When my best friend was diagnosed with cancer, and I was going through a loss of a different kind along with that terrifying and excruciating experience with my best friend, I held fast to my faith despite the creeping depression. My father died unexpectedly one week after the one year anniversary of her diagnosis with terminal cancer, and I continued to hold fast, knowing that he had been prepared and ready for his own death for some time. He had struggled and suffered for many years, and though his death was unexpected (diabetic coma leading to stroke and then to the sepsis which eventually shut down his body one organ at a time over the course of five days), he was at rest. At peace.
For another 8 months my best friend fought and struggled and suffered, and I was there. I was there until she pushed me away and asked me not to be. She did this with many, to be fair – she was afraid, she lost her ability to cope, and instead of realizing t was a brain tumor and fear speaking for her I believed it was what she really wanted and thought I was respecting her wishes. Weeks went by and during this time my faith began to waiver and my grip began to loosen on that rope that had always held me through those difficult times. She passed away 8 months to the day that we buried my father, and in that moment, part of my soul quite literally died along with her.
Since then I have struggled. I slipped so far down that taking my own life was an option and something I planned out and would have followed through with and completed had something inside me not spoken up and cried out to my husband for help. I don’t know why that happened, aside from my fear of leaving my son without a mother and destroying him, but it did happen and because of his help, and my willingness to fight a really fucked up system, I was able to finally get the help and the medication that I desperately needed. I still struggle. I still rarely leave my home. But in so many ways, I AM better.
In the spiritual areas, though? I have continued to struggle the hardest there. To founder. To nearly drown only to be held afloat by the tiniest life preserver with the thinnest thread attaching it to me. That life preserver has been comprised of my son, of music, of art and photography, and my unwillingness to just pretend like I’ve been ok. I found more strength in vulnerability and allowing myself to share my reality than in “faking it.” Only through doing that was I able to cross paths with some of the most healing people I’ve had touch my life in the past year. People who have encouraged me to continue to share and to have faith and hope, if not in healing, and the possibility of mending and growing and learning to live with the ache of grief, loss, and the “not understanding” or not having the answers or the closure I thought I needed.

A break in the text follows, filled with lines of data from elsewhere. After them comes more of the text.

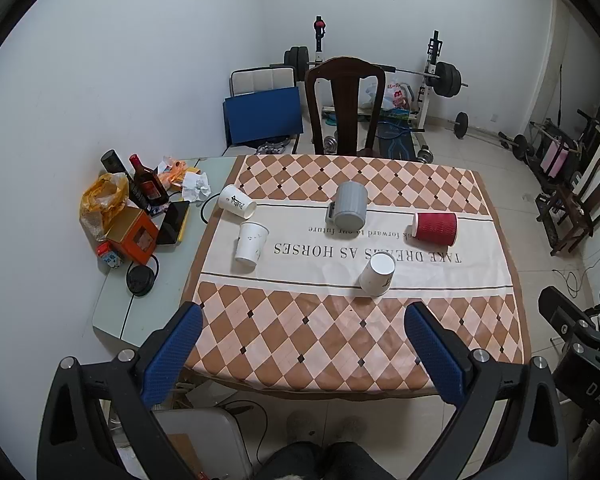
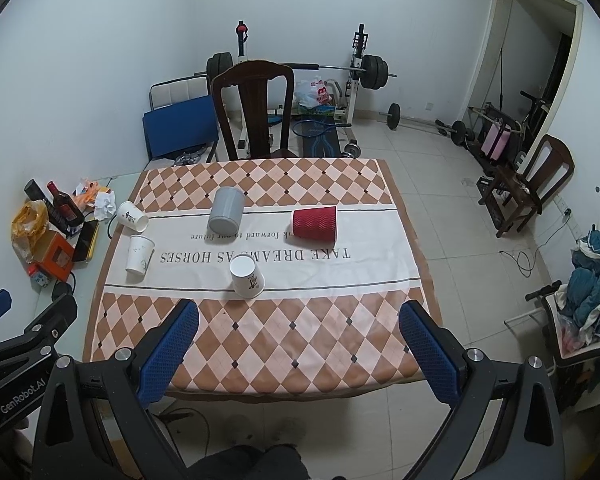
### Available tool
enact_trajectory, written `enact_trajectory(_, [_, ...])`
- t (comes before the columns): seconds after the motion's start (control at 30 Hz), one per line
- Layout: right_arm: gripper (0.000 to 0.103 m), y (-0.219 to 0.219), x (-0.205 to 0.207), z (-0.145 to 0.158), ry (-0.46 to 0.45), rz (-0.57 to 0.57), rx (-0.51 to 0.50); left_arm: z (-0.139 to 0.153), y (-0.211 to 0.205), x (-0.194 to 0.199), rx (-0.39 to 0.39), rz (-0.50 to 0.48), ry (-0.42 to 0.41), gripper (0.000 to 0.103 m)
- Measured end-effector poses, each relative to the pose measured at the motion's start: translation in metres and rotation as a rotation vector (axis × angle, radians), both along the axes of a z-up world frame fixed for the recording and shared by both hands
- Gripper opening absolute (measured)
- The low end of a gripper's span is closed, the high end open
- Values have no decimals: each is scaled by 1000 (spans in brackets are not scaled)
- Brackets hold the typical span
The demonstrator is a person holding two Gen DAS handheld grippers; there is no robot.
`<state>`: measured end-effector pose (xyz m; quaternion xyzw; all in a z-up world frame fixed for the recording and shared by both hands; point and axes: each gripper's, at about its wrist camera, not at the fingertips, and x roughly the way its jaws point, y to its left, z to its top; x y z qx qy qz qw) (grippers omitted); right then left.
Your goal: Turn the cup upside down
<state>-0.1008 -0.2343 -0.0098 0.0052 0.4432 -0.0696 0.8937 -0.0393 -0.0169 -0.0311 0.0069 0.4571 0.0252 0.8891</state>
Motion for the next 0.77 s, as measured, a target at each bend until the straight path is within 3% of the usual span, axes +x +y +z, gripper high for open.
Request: enact_trajectory(0.77, [101,-2,4,1,-3,-5,2,6,-3,7,2,-2,3,103])
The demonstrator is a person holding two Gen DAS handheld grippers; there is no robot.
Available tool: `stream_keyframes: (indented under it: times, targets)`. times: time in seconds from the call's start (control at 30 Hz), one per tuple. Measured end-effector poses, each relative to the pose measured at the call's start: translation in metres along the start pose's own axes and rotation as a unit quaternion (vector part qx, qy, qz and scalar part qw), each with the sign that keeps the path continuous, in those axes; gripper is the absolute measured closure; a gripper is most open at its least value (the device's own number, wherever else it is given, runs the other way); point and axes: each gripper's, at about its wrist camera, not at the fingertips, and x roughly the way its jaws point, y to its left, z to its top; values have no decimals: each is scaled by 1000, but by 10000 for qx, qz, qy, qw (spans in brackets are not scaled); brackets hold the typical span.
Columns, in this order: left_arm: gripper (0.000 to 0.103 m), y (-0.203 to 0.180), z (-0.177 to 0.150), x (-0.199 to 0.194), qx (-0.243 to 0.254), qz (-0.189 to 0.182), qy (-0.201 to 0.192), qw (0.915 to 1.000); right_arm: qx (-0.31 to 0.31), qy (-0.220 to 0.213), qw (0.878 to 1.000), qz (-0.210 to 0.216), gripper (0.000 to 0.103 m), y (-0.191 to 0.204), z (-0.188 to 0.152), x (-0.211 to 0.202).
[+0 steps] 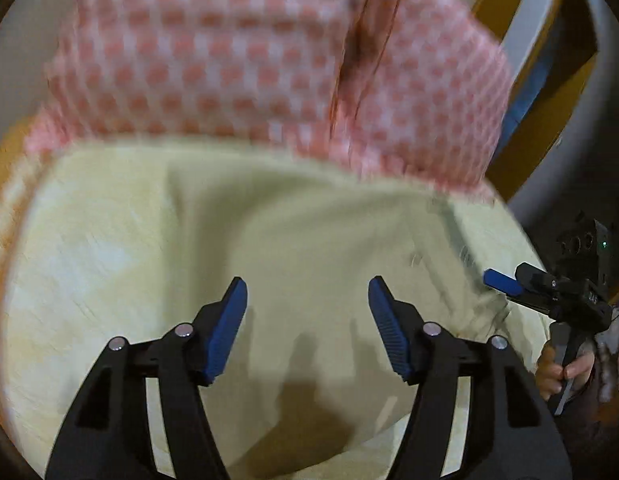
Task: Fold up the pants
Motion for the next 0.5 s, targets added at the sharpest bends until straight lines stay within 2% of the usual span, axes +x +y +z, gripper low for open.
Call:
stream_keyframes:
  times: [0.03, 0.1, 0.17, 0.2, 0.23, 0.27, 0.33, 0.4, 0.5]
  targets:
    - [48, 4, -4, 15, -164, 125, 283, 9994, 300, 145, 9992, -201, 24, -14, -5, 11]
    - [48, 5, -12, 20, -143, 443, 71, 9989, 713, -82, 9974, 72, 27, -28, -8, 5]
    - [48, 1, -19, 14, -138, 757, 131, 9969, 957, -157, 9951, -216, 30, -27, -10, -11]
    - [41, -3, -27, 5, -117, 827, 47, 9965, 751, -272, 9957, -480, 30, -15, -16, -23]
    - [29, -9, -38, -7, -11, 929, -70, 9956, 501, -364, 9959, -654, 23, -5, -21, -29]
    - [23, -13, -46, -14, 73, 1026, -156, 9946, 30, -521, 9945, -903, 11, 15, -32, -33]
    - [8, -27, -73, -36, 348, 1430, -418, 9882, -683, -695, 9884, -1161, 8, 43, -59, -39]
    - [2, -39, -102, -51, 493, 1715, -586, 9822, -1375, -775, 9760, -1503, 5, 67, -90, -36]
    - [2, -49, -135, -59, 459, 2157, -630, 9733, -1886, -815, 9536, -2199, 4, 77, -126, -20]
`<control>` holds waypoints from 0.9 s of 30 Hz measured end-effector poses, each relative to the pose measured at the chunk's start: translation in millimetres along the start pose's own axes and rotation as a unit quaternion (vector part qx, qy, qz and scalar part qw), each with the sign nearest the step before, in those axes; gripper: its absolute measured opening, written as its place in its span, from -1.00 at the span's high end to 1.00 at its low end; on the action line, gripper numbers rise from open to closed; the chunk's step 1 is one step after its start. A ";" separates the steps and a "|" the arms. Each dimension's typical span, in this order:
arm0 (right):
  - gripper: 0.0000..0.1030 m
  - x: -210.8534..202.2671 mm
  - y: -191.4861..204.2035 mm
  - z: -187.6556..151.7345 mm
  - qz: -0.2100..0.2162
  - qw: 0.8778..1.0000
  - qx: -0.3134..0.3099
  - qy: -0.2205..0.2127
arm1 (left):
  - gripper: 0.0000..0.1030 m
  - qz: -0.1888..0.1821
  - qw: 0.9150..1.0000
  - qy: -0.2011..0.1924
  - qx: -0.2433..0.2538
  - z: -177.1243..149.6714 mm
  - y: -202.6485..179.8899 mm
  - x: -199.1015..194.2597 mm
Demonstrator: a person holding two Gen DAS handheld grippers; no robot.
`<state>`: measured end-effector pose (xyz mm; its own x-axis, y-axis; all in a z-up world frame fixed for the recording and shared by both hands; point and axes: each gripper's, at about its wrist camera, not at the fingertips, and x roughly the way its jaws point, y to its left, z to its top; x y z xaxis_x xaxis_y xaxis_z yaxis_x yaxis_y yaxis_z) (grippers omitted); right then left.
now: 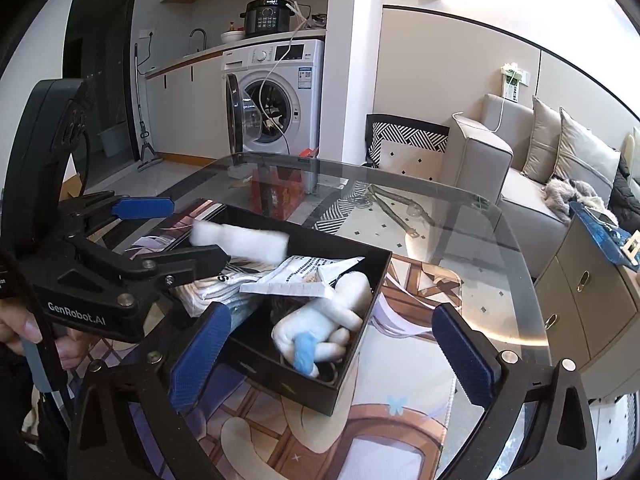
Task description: Organize soft objects
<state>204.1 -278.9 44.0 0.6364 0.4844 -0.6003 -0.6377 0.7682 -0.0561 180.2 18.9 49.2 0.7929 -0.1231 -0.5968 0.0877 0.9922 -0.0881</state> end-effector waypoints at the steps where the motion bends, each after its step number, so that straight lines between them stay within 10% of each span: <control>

Dawn has always been one of those people, and I am so grateful. Even though Dawn and I may be on slightly different paths in career and life in general in many ways, we also share things in common that connect us in very special ways – cancer, loss, grief, “the struggle,” seeking the way (whatever that may be for each of us) – and, what she expresses here about “giving it all away” is so accurate and in tune with where I am…
And that is the other issue that’s been weighing on me: the issue of why I give away (or dump out, as someone once said to me, and I can’t help but laugh at that because it’s so close to true so much of the time) so much stuff – just give it away with no real concern about marketing it or branding it or selling it. “Why do you just give all this creativity and energy away for free? You don’t even try to gain followers or build your brand.”
Because…I don’t want to. I create for the same reason that I breathe. I don’t WANT to make money from it. Making money from it takes away the spiritual connection and soul that I want to express. I LIKE giving myself away, as it were. I LIKE sharing myself and my creative stuff.
I used to like working on computers and tinkering and writing weird programs and so on, and then when I let people convince me to turn it into a career the heart got lost. It became stress. The same thing happened with my photography. I let people convince me to “work harder” and to get into shows and to build a site to sell it and so on, and it became stress instead of joy.
I don’t need to sell these things and I don’t want to sell them. I don’t feel like they can be valued by a price tag and that if they are then it somehow takes away from the true value of what is there. You can’t put a price tag on peace – your own or anyone else’s. It is PRICELESS. And if anything I have to offer can bring that to me or to anyone who shares in my creative endeavors, it’s absolutely worth the “freedom” – at many levels.
Ultimately, as Dawn shares, it’s healing for me to “give it away” because it’s healing for me to create – it’s my PURPOSE to create. I’m going to create regardless and if I feel that giving it away and even just possibly being of help to someone else, even if inadvertently, can be a part of that process…well, why shouldn’t that be free? A lack of monetary value doesn’t make that worth nothing. At least, not in my soul…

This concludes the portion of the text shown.